--- DATA Enclosed Below ---

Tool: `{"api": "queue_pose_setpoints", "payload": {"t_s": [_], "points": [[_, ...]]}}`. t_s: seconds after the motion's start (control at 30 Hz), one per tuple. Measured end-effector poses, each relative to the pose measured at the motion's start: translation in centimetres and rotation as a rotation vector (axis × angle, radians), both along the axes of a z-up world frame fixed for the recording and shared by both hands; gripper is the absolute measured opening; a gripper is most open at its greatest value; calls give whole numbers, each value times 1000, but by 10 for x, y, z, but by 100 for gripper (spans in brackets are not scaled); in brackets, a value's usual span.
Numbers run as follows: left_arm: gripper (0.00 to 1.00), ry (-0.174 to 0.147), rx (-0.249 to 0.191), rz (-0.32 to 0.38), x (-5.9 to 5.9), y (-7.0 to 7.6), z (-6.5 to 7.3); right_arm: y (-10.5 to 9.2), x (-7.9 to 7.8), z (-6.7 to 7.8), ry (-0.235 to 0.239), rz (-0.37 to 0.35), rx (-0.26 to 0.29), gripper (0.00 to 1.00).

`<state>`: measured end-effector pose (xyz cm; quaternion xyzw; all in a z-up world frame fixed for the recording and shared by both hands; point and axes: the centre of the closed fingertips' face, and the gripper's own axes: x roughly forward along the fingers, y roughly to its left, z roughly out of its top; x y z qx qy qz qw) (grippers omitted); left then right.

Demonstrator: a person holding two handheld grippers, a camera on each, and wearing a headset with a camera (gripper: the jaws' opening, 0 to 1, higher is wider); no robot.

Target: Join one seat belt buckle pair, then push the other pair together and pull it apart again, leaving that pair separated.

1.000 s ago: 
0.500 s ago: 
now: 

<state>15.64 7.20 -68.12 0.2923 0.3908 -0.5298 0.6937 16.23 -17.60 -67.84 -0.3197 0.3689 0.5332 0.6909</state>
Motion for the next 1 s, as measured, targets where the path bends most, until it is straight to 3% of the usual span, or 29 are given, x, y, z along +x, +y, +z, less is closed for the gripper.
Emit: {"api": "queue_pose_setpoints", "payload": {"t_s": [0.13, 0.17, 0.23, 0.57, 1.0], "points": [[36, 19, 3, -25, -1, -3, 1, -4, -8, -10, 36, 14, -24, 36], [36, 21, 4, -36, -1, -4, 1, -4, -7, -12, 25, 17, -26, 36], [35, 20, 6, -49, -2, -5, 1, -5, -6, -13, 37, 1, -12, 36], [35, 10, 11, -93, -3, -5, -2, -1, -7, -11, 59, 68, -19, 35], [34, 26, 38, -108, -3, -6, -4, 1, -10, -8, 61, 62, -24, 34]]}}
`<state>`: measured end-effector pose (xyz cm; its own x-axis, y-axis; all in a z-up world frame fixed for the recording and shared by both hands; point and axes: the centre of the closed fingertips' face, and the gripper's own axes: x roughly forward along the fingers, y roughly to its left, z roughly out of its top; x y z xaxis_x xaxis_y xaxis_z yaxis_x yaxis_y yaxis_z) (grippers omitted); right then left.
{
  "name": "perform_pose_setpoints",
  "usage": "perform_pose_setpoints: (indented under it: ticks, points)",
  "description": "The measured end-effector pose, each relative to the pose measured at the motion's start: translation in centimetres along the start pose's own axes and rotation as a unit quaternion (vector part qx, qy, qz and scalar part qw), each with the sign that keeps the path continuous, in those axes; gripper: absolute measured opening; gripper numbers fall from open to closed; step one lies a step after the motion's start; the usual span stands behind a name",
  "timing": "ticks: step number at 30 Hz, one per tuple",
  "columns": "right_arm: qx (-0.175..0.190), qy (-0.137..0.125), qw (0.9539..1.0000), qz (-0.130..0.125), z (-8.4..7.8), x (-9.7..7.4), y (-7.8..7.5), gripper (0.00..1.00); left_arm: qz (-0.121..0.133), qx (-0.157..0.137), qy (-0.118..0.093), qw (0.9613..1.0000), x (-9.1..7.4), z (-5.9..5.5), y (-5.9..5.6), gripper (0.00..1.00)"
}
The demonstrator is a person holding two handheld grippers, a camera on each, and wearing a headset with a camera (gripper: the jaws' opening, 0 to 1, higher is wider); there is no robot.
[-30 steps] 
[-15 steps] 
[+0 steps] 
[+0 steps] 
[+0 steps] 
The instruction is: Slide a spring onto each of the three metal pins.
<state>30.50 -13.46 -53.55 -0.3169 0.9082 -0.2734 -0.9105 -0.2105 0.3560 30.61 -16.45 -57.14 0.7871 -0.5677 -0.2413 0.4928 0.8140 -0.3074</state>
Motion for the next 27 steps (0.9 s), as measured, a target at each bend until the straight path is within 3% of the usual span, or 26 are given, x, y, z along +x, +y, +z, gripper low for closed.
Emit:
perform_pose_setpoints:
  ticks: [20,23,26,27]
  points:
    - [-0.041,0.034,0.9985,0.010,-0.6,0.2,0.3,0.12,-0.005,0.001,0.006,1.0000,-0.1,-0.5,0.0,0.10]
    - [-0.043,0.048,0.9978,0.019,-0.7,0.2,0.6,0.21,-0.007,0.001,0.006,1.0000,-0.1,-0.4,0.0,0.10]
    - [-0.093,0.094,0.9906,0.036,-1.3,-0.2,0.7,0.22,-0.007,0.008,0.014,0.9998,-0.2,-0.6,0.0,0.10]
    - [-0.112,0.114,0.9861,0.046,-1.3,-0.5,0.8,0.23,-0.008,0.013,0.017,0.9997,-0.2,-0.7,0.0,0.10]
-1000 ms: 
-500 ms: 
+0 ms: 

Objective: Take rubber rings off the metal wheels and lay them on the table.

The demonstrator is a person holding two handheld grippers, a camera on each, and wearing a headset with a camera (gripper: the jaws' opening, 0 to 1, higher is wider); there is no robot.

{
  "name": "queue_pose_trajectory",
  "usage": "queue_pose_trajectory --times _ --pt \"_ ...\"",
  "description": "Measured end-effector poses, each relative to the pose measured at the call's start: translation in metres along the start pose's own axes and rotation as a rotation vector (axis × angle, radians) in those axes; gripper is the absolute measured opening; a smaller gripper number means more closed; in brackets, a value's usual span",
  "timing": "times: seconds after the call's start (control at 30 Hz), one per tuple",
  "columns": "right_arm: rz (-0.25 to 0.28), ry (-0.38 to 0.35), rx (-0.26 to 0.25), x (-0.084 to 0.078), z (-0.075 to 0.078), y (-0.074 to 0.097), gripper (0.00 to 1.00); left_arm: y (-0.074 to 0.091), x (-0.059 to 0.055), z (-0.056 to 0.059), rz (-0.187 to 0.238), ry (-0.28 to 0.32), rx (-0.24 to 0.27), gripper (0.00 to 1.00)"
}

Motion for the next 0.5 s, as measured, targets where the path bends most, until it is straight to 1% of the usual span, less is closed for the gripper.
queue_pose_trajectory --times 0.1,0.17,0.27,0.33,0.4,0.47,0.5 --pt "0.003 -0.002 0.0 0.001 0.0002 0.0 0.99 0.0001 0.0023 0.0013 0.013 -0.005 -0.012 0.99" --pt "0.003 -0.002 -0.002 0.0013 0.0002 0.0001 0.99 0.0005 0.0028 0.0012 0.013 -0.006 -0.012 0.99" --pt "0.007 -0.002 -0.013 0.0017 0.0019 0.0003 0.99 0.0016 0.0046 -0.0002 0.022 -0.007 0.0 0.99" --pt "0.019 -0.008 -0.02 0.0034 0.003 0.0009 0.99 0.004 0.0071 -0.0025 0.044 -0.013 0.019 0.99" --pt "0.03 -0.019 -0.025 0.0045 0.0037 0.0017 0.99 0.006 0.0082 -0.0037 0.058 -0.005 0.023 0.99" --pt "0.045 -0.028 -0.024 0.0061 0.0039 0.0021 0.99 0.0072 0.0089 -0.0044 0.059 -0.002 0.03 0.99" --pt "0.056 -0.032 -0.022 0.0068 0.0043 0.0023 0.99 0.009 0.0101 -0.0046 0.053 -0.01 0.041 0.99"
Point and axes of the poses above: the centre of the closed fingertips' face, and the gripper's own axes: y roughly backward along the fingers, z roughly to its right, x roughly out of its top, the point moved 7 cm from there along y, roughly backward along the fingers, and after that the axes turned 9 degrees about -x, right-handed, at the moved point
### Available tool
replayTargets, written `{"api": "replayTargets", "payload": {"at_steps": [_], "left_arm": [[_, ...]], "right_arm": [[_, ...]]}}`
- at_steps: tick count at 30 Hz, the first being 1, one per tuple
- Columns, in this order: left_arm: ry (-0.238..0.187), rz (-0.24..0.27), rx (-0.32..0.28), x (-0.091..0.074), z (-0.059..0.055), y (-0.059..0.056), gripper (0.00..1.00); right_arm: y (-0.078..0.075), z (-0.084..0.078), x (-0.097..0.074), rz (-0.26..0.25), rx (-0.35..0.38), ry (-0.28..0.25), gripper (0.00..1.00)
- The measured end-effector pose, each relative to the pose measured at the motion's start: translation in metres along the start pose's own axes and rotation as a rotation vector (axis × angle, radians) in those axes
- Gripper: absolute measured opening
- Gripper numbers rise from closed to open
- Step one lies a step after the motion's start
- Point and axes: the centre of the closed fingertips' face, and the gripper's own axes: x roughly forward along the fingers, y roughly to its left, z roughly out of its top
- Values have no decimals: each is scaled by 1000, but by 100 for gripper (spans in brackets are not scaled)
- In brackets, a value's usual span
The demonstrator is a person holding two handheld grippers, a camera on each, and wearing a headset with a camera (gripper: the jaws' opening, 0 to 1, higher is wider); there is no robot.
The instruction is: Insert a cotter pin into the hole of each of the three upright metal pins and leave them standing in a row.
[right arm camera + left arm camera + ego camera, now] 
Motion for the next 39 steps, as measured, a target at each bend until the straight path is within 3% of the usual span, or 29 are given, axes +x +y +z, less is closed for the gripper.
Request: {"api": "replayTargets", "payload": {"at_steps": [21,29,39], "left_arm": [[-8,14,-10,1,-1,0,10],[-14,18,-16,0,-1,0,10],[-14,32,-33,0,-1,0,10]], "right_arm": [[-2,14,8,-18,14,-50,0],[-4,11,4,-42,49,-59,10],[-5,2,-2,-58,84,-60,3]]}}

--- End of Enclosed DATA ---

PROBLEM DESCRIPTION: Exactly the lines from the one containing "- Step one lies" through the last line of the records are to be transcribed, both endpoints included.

ANSWER TO THE EXERCISE:
- Step one lies a step after the motion's start
- Point and axes: the centre of the closed fingertips' face, and the gripper's own axes: x roughly forward along the fingers, y roughly to its left, z roughly out of its top
- Values have no decimals: each is scaled by 1000, but by 100 for gripper (spans in brackets are not scaled)
- In brackets, a value's usual span
The demonstrator is a person holding two handheld grippers, a camera on each, and wearing a headset with a camera (gripper: the jaws' opening, 0 to 1, higher is wider); there is no robot.
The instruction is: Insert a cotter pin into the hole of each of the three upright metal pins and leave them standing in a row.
[right arm camera + left arm camera + ego camera, now] 
Motion for the next 39 steps, as measured, a target at each bend until the straight path is within 3% of the usual span, or 29 are given, axes +x +y +z, less is closed for the gripper.
Request: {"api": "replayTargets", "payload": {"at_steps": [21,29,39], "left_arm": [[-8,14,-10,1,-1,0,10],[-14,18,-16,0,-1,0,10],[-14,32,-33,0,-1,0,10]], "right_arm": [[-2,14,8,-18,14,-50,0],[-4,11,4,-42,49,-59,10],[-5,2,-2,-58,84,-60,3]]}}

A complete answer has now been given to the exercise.